Mount Waverley
- Full name: Mount Waverley Football & Netball Club
- Nickname: Mountain Lions
- Founded: 1974
- League: Southern Football League
- Colours: green jumper with yellow graphics
- Website: Official website

= Mount Waverley Football Club =

Association football club in Melbourne, Victoria, Australia

The Mount Waverley Football & Netball Club is a semi-professional Australian rules football club in the south eastern suburbs of Melbourne. The club participates in the Southern Football Netball League.

==History==

In 1974 the Mount Waverley Catholic Football Club first entered a team in the YCWNFA football competition. They competed in the c south section and made the Preliminary final losing to glen Waverley by 10 points. The following year the club had transferred to the Eastern Suburban Churches FA and debuted in 'E' Grade.

In 1978 saw the first success for the young club as they won the 'D' grade premiership by 27 points defeating Chadstone Salesian. Automatically promoted to 'C' grade the following year they team again made the Grand Final only to be defeated by St Andrews Presbyterians by 12 points. As by association rules, both grand finalists get promoted, the Mountain Lions survived six seasons in 'B' grade before being relegated down to 'C' grade again. They were relegated again in 1990 to the lowest level of the ESCFA.

In 1993 the Southern FL absorbed the Eastern Suburbs Churches Football Association. The newly merged league began with around 50 clubs playing 5 divisions, though this had dropped to 28 clubs in 3 divisions by 2002 due to clubs folding, merging, or moving to other competitions.

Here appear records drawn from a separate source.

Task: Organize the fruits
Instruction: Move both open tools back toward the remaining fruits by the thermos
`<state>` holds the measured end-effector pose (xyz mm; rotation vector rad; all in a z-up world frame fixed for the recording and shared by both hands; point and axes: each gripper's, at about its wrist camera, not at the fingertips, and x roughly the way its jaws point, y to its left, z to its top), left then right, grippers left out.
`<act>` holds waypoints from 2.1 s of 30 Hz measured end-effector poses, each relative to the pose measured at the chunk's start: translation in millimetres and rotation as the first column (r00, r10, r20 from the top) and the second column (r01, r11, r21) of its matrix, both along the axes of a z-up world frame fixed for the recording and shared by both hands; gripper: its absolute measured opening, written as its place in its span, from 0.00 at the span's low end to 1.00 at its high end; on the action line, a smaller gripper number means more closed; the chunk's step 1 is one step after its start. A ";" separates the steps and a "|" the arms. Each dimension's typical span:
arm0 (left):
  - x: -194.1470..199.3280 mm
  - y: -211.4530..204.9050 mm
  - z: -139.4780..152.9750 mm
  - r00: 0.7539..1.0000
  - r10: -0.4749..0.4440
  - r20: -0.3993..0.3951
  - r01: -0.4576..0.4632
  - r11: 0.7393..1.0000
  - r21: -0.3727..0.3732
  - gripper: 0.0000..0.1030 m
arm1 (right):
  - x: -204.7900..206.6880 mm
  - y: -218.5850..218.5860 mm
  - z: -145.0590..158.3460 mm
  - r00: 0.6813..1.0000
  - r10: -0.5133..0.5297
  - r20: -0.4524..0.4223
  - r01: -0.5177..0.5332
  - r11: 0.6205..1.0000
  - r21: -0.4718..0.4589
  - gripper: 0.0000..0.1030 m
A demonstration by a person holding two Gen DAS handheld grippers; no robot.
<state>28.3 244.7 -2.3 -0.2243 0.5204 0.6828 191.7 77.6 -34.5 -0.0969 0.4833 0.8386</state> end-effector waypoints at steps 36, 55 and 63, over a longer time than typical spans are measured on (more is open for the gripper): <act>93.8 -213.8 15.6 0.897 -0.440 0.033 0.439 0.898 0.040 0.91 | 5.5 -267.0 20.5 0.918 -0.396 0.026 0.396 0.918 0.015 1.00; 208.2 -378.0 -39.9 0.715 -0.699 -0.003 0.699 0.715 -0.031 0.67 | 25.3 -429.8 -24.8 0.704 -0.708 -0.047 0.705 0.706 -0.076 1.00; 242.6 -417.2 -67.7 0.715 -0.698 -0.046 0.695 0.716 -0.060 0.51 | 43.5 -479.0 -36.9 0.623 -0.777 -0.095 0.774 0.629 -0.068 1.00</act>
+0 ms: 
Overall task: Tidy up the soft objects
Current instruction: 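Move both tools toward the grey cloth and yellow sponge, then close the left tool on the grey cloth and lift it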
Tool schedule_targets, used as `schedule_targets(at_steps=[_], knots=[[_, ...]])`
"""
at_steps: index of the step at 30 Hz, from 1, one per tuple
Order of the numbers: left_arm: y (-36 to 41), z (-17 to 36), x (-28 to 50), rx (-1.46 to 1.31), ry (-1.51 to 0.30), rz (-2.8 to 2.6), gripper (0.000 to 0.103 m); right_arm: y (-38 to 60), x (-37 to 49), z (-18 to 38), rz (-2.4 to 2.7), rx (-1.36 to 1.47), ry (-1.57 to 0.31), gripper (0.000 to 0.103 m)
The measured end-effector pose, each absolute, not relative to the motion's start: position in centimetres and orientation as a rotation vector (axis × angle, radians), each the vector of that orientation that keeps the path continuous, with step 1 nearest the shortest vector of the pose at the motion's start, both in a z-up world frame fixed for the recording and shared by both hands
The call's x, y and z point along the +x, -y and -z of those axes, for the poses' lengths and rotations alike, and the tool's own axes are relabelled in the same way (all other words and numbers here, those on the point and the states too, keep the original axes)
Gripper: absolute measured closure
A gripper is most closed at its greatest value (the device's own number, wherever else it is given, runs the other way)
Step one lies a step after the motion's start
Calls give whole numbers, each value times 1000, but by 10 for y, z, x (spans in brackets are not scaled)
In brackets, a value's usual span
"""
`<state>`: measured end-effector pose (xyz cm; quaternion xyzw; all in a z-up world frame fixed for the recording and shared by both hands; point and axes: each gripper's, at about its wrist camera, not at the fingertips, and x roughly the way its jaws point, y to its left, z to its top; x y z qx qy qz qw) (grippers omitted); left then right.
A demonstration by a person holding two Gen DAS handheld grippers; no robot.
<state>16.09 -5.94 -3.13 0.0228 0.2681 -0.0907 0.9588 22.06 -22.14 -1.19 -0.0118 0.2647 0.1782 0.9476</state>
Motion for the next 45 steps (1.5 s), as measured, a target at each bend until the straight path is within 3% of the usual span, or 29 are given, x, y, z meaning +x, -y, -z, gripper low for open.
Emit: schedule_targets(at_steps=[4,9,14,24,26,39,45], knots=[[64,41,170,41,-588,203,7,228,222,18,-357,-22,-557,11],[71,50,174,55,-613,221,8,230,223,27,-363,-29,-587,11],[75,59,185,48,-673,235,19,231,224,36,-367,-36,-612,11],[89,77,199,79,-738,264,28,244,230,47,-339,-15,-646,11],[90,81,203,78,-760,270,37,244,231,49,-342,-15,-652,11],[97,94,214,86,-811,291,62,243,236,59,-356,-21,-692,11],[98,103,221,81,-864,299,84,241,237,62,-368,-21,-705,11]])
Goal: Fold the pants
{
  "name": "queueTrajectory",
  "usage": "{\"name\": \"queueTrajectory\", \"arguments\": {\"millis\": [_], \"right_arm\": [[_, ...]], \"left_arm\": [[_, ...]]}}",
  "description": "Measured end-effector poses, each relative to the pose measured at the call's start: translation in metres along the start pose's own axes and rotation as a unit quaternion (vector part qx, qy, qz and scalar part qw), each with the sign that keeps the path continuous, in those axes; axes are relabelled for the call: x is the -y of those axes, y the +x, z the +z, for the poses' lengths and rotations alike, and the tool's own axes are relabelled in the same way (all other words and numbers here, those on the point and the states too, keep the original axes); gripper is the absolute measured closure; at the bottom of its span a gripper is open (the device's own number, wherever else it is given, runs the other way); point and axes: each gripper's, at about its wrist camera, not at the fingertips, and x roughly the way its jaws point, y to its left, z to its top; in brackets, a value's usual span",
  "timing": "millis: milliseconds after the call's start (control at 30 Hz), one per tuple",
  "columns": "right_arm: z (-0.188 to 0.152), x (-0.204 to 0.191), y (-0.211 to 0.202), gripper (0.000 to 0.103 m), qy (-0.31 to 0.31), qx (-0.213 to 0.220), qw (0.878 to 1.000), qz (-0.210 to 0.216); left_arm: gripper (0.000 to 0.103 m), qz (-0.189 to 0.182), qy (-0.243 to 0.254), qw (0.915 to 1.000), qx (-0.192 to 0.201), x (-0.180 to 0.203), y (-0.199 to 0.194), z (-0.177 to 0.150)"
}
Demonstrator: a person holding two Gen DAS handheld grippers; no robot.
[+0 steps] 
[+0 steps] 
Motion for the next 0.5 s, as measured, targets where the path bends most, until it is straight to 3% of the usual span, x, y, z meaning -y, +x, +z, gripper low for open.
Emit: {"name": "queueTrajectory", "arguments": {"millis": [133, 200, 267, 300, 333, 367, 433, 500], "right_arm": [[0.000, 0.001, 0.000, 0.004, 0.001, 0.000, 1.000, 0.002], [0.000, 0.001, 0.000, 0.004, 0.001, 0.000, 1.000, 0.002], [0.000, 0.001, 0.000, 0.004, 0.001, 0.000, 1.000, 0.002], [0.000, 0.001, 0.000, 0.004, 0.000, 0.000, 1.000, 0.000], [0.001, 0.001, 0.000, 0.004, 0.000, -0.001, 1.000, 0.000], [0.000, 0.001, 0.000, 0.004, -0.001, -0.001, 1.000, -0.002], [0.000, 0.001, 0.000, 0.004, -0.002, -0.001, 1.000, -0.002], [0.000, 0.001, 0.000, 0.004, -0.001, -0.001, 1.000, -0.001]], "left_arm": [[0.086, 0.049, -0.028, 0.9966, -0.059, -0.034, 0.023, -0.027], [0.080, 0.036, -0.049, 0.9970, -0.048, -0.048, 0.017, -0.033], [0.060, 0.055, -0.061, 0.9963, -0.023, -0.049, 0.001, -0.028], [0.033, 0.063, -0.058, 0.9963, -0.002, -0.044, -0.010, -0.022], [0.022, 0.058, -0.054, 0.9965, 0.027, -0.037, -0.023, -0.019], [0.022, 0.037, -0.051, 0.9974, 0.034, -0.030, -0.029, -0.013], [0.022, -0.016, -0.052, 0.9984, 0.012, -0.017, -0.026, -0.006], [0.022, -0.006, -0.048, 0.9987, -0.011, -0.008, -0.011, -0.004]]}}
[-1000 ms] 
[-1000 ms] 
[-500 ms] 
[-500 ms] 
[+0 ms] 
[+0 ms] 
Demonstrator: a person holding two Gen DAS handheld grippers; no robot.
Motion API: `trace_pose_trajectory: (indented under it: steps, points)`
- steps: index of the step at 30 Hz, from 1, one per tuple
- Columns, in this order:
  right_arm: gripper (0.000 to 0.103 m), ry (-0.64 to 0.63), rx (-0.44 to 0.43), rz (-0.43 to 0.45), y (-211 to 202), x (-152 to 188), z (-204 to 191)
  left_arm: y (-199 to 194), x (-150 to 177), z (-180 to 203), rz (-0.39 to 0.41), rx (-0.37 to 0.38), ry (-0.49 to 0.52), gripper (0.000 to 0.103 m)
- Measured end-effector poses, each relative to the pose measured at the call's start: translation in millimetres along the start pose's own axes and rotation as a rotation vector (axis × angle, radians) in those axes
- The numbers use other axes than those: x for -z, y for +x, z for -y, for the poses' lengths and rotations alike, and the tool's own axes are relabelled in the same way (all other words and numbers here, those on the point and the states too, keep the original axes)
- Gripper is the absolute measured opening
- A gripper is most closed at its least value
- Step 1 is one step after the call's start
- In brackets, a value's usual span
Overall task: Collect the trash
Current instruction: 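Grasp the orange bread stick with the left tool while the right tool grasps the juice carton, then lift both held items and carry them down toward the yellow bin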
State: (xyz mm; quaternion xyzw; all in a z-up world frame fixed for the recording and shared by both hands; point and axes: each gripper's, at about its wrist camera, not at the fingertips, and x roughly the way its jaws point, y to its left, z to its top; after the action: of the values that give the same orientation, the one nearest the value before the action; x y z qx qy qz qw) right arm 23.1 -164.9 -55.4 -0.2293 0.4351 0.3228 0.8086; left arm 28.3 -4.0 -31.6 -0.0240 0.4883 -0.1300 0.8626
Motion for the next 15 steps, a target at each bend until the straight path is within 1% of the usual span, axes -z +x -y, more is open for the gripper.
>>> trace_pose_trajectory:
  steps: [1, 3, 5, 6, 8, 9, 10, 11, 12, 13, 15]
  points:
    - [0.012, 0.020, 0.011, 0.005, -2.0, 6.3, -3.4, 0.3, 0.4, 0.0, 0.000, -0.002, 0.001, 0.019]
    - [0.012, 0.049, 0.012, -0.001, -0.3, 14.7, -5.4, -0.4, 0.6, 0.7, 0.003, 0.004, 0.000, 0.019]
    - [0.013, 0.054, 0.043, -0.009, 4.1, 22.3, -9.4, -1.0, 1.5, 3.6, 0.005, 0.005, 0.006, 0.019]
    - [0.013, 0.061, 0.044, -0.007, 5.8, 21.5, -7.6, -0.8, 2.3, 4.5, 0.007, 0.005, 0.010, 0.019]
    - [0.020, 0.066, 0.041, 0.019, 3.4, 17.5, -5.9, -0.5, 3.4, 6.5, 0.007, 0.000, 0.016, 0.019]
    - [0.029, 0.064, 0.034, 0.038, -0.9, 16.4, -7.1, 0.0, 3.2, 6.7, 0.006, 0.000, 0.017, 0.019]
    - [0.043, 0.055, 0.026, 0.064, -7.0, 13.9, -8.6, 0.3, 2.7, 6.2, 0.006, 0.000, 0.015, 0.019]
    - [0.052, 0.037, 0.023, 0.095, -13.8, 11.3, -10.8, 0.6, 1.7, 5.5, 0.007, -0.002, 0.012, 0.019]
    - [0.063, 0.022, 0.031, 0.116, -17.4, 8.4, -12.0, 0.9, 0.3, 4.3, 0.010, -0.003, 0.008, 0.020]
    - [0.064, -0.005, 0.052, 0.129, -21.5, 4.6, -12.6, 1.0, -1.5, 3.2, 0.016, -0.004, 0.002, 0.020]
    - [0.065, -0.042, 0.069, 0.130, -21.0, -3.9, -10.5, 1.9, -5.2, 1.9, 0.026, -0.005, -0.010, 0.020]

In 2000 the club shortened its name by dropping 'Catholic' from its title.

The 2014 SFL third division seniors grand final was called off after a brawl broke out between players and supporters. The game in which Mount Waverley was taking on Carrum Patterson Lakes. A police spokeswoman said supporters started heckling one of the teams as it left the ground at half-time. A fight broke out and one person was treated in hospital. The game was called off when one of the teams refused to return to the field."
There was a lot of conjecture and frustration with this result, as the SFNL by-laws state that Mount Waverley FNC should've been awarded the Premiership as they were leading after the half-time siren had sounded.
Despite independent reports by both the Victorian Police and AFL Victoria Integrity Unit Officer stating Mount Waverley FNC were not at fault, the Premiership was not awarded to either clubs.
The talk & rumours is that the SFNL considered Carrum-Pattersons Lakes FC a priority club in a growth area that would be important to the further expansion of the SFNL.

In 2016 The Mountain Lions had a very successful season, with both their Senior & Reserves Football Teams winning the premiership in undefeated seasons.
Their Netball Team also won their Championship as well.
Also, their Full-Forward James Gough, winning the league goal-kicking with 118 goals & Centre-half forward Luke Galle coming 2nd in the league on 82 goals for the season.

In 2019 the club went into recess due to personnel and financial issues.

==Senior Grand Finals/Premierships==
- Eastern Suburban Churches Football Association
  - 'D' Grade 1978
- Southern Football League
  - 4th Division (1): 1998
  - 3rd Division (2): 2007 (runners up)
  - 3rd Division (2): 2009 (runners up)
  - 3rd Division (2): 2010 (runners up)
  - 3rd Division (2): 2011 (runners up)
  - 3rd Division (2): 2012 (runners up)
  - 3rd Division (1*): 2014 (Grand Final called off)
  - 3rd Division (2): 2015 (runners up)
  - 3rd Division (1): 2016

==Reserves Grand Finals/Premierships==
- Southern Football League
  - 3rd Division (2): 2009 (runners up)
  - 3rd Division (1): 2010
  - 3rd Division (1): 2011
  - 3rd Division (1): 2012
  - 3rd Division (1): 2016

==Original Mt Waverley Football Club (1924-1993)==

Formed in 1924, the Mt Waverley Football Club played in the Federal League, then the Oakleigh Caulfield District Football League, and then the South East Suburban Football League. The club won a premiership in 1964. As the SESFL grew, Mt Waverley played all its games in its top division. The SESFL became the Southern League and MWFC continued in First Division until 1993 when it merged with the Burwood Football Club to form the Mt Waverley Burwood Football Club. The new club went on to merge with the Waverley Football Club in 1998 to form the Waverley Blues who play in the Eastern Football League.